**ABOUT THIS EXERCISE**
The whole listing should be retyped word for word, apart from the pictures it holds.

Segment Start: DATASET EXTRACT

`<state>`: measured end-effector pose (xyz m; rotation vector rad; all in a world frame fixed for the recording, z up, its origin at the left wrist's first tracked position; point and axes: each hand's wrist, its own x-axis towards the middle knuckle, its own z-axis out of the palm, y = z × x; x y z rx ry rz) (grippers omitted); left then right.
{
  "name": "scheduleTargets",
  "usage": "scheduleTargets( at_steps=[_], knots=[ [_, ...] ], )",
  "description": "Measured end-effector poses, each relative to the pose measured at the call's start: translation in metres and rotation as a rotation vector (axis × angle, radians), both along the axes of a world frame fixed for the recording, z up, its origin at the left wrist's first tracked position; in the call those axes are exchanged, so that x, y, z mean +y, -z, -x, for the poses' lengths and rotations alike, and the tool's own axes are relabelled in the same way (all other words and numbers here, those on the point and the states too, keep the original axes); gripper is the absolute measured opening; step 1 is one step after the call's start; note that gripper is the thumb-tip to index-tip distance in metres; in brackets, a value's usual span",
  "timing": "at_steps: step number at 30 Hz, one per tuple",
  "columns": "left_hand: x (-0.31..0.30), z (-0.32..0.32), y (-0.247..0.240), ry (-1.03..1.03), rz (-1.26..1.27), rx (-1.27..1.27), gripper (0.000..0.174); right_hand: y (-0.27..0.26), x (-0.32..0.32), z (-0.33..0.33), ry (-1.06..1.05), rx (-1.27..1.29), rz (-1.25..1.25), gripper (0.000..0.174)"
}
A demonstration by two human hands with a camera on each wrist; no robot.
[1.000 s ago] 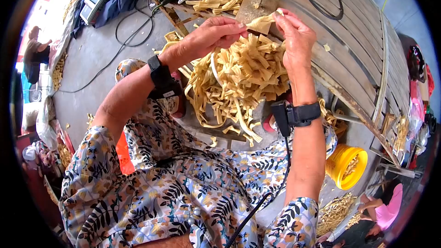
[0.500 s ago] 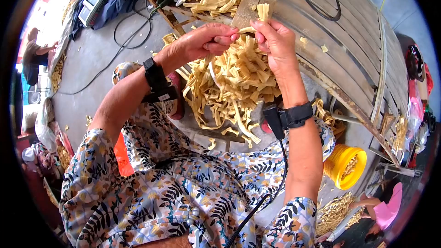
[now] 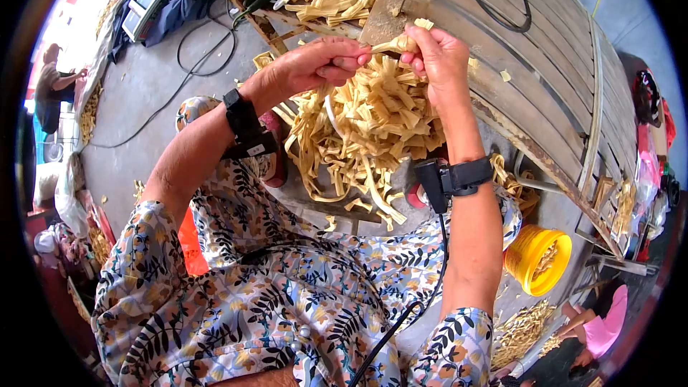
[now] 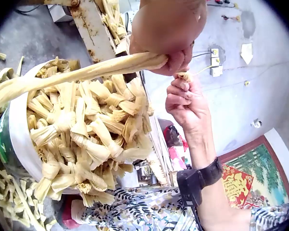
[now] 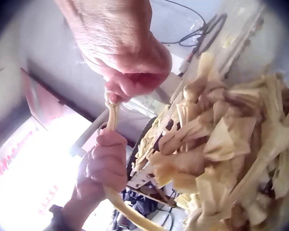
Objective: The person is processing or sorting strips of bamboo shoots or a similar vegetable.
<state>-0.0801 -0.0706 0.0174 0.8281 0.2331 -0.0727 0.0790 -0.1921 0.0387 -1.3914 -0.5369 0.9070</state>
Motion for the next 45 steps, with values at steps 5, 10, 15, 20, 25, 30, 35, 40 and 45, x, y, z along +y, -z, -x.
scheduleTargets(
  at_steps=[5, 10, 15, 20, 25, 30, 35, 40, 45],
  knots=[
    [-0.002, -0.001, -0.002, -0.002, -0.039, -0.022, 0.019, 0.001, 0.002, 0.004, 0.117, -0.425, -0.073, 0.023],
    [-0.004, -0.002, -0.006, -0.014, -0.113, -0.063, 0.02, -0.005, 0.002, 0.003, 0.172, -0.539, -0.145, 0.025],
    [0.001, -0.006, -0.018, -0.094, -0.66, -0.086, 0.022, -0.005, 0.005, -0.014, 0.229, -0.476, -0.091, 0.021],
    [0.053, -0.034, -0.006, -0.278, -1.151, -0.024, 0.019, 0.0, 0.022, -0.046, 0.366, -0.39, -0.15, 0.021],
    [0.066, -0.063, -0.004, -0.589, -1.25, -0.01, 0.019, 0.018, 0.042, -0.052, 0.456, -0.373, -0.196, 0.025],
    [0.073, -0.078, 0.006, -0.623, -1.265, 0.019, 0.022, 0.021, 0.05, -0.059, 0.492, -0.347, -0.136, 0.025],
    [0.075, -0.082, 0.011, -0.648, -1.252, 0.061, 0.021, 0.023, 0.055, -0.062, 0.493, -0.373, -0.13, 0.027],
    [0.073, -0.082, 0.02, -0.646, -1.247, 0.151, 0.02, 0.039, 0.059, -0.067, 0.434, -0.411, -0.027, 0.028],
    [0.083, -0.073, 0.038, -0.777, -1.386, 0.149, 0.016, 0.052, 0.035, -0.078, 0.479, -0.733, 0.171, 0.026]
  ],
)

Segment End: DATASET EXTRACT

**PROBLEM SOLUTION**
`<state>`: measured end-effector pose (xyz m; rotation vector rad; all in a world frame fixed for the recording, z up, its origin at the left wrist's first tracked position; point and axes: each hand's wrist, its own x-axis towards the middle knuckle, its own z-axis out of the palm, y = z × x; x y z rx ry rz) (grippers omitted); left then right.
{
  "name": "scheduleTargets",
  "usage": "scheduleTargets( at_steps=[_], knots=[ [_, ...] ], )",
  "description": "Measured end-effector poses, each relative to the pose measured at the call's start: translation in metres and rotation as a rotation vector (axis × angle, radians), both along the axes of a world frame fixed for the recording, z up, its origin at the left wrist's first tracked position; in the call those axes are exchanged, so that x, y, z mean +y, -z, -x, for the poses' lengths and rotations alike, and the tool's own axes are relabelled in the same way (all other words and numbers here, those on the point and the states too, keep the original axes); gripper is the absolute measured opening; step 1 is one step after the call's start; note that gripper is the thumb-tip to index-tip distance in metres; in brackets, a value's usual span",
  "timing": "at_steps: step number at 30 Hz, one per tuple",
  "columns": "left_hand: x (-0.31..0.30), z (-0.32..0.32), y (-0.247..0.240), ry (-1.03..1.03), rz (-1.26..1.27), rx (-1.27..1.27), gripper (0.000..0.174); right_hand: y (-0.27..0.26), x (-0.32..0.32), z (-0.33..0.33), ry (-1.06..1.05), rx (-1.27..1.29), rz (-1.25..1.25), gripper (0.000..0.174)"
}
A demonstration by two human hands with a camera on each wrist; no robot.
[1.000 s ago] 
[0.500 s ago] 
[now] 
[now] 
[now] 
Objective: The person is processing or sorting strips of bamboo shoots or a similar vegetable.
<state>-0.0801 -0.0706 0.0174 0.8281 0.2331 -0.0727 0.0790 -0.1921 0.0387 -1.3914 -0.5369 0.9070</state>
Motion for the next 45 steps, with values at steps 5, 10, 15, 20, 25, 30, 35, 40 and 45, x, y, z along +y, -z, -x.
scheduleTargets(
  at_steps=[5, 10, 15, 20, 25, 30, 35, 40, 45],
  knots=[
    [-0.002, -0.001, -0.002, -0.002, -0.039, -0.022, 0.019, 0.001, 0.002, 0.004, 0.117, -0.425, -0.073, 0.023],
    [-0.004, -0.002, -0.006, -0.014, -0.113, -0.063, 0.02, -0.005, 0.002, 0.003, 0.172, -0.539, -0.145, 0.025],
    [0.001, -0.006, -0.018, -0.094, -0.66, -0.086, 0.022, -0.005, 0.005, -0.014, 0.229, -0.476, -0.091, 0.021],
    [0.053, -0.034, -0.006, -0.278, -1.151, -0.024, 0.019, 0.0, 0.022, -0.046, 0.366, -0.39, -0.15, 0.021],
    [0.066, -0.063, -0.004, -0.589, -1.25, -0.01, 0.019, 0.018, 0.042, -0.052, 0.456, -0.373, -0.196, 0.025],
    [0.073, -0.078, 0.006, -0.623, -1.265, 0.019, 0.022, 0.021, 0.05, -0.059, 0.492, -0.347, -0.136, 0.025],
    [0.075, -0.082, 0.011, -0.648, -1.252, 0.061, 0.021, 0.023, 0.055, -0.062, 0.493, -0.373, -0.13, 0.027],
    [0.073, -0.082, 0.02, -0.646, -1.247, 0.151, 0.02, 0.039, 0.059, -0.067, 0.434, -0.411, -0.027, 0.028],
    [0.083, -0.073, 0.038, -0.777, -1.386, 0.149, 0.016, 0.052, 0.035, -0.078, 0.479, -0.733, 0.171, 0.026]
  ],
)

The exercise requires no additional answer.